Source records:
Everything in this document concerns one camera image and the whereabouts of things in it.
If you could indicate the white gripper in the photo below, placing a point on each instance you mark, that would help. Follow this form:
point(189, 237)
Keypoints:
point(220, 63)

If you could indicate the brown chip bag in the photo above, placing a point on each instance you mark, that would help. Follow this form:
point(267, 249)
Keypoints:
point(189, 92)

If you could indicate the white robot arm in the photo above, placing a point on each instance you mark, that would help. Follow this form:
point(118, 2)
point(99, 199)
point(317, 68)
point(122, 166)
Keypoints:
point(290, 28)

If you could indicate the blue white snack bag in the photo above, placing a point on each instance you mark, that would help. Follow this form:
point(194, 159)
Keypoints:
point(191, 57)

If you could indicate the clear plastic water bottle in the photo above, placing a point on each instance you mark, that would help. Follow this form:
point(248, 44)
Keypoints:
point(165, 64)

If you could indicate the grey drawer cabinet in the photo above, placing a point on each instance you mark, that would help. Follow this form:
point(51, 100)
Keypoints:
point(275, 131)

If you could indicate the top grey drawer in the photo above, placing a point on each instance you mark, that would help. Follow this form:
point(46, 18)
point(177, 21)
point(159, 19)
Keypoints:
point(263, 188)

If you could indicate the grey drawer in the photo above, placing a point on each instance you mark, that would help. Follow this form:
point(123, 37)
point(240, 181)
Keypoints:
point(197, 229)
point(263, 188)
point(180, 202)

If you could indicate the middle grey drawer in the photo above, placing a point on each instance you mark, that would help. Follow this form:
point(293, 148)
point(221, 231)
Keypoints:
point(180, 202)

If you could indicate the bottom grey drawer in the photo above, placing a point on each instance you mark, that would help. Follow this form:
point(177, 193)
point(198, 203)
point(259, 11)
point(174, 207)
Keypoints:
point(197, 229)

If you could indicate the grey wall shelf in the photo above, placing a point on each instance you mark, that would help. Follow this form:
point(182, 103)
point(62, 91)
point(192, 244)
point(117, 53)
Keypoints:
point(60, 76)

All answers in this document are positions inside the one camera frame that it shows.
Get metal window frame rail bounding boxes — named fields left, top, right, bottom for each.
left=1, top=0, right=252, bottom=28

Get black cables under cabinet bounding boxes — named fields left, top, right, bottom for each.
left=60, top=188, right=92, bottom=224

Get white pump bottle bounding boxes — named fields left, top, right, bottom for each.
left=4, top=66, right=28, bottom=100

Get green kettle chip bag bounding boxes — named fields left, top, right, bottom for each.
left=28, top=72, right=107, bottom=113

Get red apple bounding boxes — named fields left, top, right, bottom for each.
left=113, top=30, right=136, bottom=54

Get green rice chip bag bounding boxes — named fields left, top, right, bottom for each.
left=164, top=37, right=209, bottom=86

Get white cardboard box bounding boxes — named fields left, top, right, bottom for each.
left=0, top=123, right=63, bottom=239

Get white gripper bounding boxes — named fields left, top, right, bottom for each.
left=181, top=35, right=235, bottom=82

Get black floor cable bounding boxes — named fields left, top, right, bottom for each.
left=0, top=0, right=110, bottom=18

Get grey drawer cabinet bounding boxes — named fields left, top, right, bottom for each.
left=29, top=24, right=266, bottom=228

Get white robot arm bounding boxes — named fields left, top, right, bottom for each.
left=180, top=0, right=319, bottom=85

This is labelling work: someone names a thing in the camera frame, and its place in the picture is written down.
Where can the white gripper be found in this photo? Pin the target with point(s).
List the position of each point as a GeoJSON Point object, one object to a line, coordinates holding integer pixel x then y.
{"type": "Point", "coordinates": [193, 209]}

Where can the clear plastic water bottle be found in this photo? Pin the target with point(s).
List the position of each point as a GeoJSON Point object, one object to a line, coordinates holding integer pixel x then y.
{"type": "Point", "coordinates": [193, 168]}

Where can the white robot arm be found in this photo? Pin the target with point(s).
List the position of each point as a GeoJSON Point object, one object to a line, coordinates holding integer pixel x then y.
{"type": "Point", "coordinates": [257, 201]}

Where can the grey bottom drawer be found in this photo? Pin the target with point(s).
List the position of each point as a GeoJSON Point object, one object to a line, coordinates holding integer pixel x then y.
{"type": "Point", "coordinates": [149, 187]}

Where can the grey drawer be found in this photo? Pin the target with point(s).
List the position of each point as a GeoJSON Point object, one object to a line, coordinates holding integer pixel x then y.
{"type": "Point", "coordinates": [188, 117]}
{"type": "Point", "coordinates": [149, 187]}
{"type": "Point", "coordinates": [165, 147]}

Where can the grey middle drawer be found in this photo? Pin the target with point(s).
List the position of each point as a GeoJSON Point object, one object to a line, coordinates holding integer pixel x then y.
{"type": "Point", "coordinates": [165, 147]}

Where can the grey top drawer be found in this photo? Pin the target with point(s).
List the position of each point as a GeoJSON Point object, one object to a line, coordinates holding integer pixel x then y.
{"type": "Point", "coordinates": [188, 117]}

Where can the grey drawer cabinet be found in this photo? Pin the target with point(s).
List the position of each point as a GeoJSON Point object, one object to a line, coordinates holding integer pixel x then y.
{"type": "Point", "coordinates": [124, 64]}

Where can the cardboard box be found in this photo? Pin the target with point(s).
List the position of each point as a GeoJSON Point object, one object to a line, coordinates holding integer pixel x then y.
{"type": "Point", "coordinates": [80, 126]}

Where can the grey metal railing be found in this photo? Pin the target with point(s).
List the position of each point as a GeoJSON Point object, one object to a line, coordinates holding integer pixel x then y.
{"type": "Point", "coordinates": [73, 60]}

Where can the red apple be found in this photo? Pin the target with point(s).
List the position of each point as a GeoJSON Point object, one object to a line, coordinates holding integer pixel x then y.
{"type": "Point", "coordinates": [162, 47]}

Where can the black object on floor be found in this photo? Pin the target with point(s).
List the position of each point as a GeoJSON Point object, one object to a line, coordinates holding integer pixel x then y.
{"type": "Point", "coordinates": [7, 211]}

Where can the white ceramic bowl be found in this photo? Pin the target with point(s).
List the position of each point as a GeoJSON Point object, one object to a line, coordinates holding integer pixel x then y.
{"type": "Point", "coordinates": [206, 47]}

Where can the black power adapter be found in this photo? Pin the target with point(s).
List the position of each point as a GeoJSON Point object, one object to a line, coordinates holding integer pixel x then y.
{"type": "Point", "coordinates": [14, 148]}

### Exercise details
Above are the records; from them, give again exactly the lines from the one containing "If you could indicate the grey drawer cabinet" to the one containing "If you could indicate the top", both lines included, and nothing more.

### Exercise result
If you could indicate the grey drawer cabinet in the photo above, placing a point on each instance you mark, that would help. Follow this form:
point(51, 100)
Keypoints:
point(275, 131)

If you could indicate the top grey drawer in the photo above, placing a point on each instance you mark, that would help. Follow this form:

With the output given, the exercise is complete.